• **What you are asked to do**
Read the data and repeat it in full, exactly.

• **The data**

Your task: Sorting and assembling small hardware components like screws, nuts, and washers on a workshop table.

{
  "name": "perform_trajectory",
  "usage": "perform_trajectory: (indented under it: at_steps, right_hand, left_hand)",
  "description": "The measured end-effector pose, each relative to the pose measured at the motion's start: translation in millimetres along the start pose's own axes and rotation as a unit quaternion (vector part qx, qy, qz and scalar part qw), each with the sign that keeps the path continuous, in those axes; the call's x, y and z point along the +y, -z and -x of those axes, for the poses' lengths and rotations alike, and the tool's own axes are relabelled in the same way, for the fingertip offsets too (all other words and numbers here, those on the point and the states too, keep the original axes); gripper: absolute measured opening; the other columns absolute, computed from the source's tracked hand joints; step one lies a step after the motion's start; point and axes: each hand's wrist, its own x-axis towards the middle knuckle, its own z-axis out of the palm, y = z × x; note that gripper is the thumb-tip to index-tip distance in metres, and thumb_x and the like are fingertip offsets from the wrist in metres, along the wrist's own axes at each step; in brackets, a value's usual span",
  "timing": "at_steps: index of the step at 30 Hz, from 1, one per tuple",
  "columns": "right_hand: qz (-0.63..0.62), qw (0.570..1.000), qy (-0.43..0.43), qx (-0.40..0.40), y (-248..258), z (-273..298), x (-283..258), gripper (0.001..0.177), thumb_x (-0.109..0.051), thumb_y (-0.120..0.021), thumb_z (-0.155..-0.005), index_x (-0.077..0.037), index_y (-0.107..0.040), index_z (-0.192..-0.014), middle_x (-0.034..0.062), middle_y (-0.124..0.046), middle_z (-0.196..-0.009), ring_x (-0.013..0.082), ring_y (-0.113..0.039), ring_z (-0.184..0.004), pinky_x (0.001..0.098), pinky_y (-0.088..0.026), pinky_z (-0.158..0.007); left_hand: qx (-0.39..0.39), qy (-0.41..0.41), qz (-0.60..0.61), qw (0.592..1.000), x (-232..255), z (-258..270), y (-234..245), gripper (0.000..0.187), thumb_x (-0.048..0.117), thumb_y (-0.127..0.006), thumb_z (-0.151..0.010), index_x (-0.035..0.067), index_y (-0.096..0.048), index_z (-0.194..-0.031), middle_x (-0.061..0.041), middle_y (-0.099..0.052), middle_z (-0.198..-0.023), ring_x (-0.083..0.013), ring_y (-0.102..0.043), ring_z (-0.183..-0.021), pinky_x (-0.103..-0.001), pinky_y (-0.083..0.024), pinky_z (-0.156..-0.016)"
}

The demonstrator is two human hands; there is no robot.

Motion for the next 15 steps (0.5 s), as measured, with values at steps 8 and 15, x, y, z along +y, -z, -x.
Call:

• **Answer to this exercise**
Your task: Sorting and assembling small hardware components like screws, nuts, and washers on a workshop table.

{
  "name": "perform_trajectory",
  "usage": "perform_trajectory: (indented under it: at_steps, right_hand, left_hand)",
  "description": "The measured end-effector pose, each relative to the pose measured at the motion's start: translation in millimetres along the start pose's own axes and rotation as a unit quaternion (vector part qx, qy, qz and scalar part qw), each with the sign that keeps the path continuous, in those axes; the call's x, y and z point along the +y, -z and -x of those axes, for the poses' lengths and rotations alike, and the tool's own axes are relabelled in the same way, for the fingertip offsets too (all other words and numbers here, those on the point and the states too, keep the original axes); gripper: absolute measured opening; the other columns absolute, computed from the source's tracked hand joints; step one lies a step after the motion's start; point and axes: each hand's wrist, its own x-axis towards the middle knuckle, its own z-axis out of the palm, y = z × x; note that gripper is the thumb-tip to index-tip distance in metres, and thumb_x and the like are fingertip offsets from the wrist in metres, along the wrist's own axes at each step; in brackets, a value's usual span",
  "timing": "at_steps: index of the step at 30 Hz, from 1, one per tuple",
  "columns": "right_hand: qz (-0.63..0.62), qw (0.570..1.000), qy (-0.43..0.43), qx (-0.40..0.40), y (-248..258), z (-273..298), x (-283..258), gripper (0.001..0.177), thumb_x (-0.109..0.051), thumb_y (-0.120..0.021), thumb_z (-0.155..-0.005), index_x (-0.077..0.037), index_y (-0.107..0.040), index_z (-0.192..-0.014), middle_x (-0.034..0.062), middle_y (-0.124..0.046), middle_z (-0.196..-0.009), ring_x (-0.013..0.082), ring_y (-0.113..0.039), ring_z (-0.184..0.004), pinky_x (0.001..0.098), pinky_y (-0.088..0.026), pinky_z (-0.158..0.007); left_hand: qx (-0.39..0.39), qy (-0.41..0.41), qz (-0.60..0.61), qw (0.592..1.000), x (-232..255), z (-258..270), y (-234..245), gripper (0.000..0.187), thumb_x (-0.048..0.117), thumb_y (-0.127..0.006), thumb_z (-0.151..0.010), index_x (-0.035..0.067), index_y (-0.096..0.048), index_z (-0.194..-0.031), middle_x (-0.061..0.041), middle_y (-0.099..0.052), middle_z (-0.198..-0.023), ring_x (-0.083..0.013), ring_y (-0.102..0.043), ring_z (-0.183..-0.021), pinky_x (-0.103..-0.001), pinky_y (-0.083..0.024), pinky_z (-0.156..-0.016)"
}

The demonstrator is two human hands; there is no robot.

Motion for the next 15 steps (0.5 s), as measured, with values at steps 8 and 15, x, y, z along +y, -z, -x.
Call:

The answer requires nothing further.